I will start this page but there's no telling how long or short it will end up being.


Air Vehicle Effects - GVE for air vehicles...

* Functionality now moved into VEP *

Seems a long time ago since I posted this, which was the beginning of turning Helicopter Effects into GVE. May 2017 to be precise...

Helicopter Effects was born in November 2016 and like all my early mods, it irks me that it could have been better than it was. It probably wouldn't take me anywhere near as long to rewrite it but the difference is, back then modding was everything I did for almost the whole day, every day. I used to moderate the forums, answer questions, provide help and write mods, for over 14 hours a day most days. Now, it's a different story...

So 24th June 2019 marks the start... will 25th June mark the end? Who knows...

Not looking promising... watching memory values to try and see where the nozzle angles are stored on the Hydra, see lots of things changing, see nothing that matches the nozzle positions.

A night of no sleep, sitting at my PC at 5:30am and bingo, there on screen are the VTOL angles smiling back at me. Tested on the Hydra and the Avenger, both report accurate values. The values seem to be way out there in the memory ranges, I haven't seen any values this far from the vehicle base address before but who cares, they are there and I found them.

Not only that but I found the helicopter rotor blade speed as well, which means the effects can be properly rotor-speed based.
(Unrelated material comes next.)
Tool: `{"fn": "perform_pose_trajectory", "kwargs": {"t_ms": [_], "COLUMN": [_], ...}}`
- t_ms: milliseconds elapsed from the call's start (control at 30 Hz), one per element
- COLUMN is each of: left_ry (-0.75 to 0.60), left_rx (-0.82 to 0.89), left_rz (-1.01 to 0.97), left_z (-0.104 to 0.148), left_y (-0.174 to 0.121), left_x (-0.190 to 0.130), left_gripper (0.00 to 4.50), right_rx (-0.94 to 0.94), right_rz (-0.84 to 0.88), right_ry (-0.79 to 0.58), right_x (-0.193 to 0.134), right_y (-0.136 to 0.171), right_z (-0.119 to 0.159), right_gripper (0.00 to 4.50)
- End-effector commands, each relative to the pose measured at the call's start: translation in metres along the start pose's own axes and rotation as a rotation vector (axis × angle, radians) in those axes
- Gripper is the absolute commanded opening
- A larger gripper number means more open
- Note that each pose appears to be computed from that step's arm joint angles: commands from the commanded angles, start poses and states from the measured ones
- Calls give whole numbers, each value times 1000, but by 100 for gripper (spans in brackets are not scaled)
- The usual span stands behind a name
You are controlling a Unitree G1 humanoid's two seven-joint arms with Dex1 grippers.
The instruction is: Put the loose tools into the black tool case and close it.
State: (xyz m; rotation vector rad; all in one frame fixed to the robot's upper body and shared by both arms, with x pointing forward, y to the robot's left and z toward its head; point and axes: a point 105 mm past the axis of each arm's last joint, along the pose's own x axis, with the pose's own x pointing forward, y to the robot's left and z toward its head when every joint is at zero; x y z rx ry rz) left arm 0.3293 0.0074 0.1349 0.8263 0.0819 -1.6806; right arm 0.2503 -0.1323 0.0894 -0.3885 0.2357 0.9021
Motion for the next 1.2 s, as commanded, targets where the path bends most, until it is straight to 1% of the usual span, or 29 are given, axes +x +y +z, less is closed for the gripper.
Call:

That's important for the spindown as I will no longer have to use a rough-guess timer to know when the rotors have spun down.

Now I know where all these values are in version 1604.1, I can flip through older versions and set offsets for each version as required. A few weeks back I also finally managed to understand what things like *(int*) means with regards to pointers and data, which means my reading and writing memory values just got a bit cleaner. If only I had learned this stuff 3 years ago. :-(

Update 25-06-2019: As sleep clearly wasn't on the cards today, I decided to write a configuration builder mod for the AVE. Vehicles can have different types of effect generators, Rotors, Afterburners, Exhausts etc... and they can have multiple types of effect generator on the same vehicle.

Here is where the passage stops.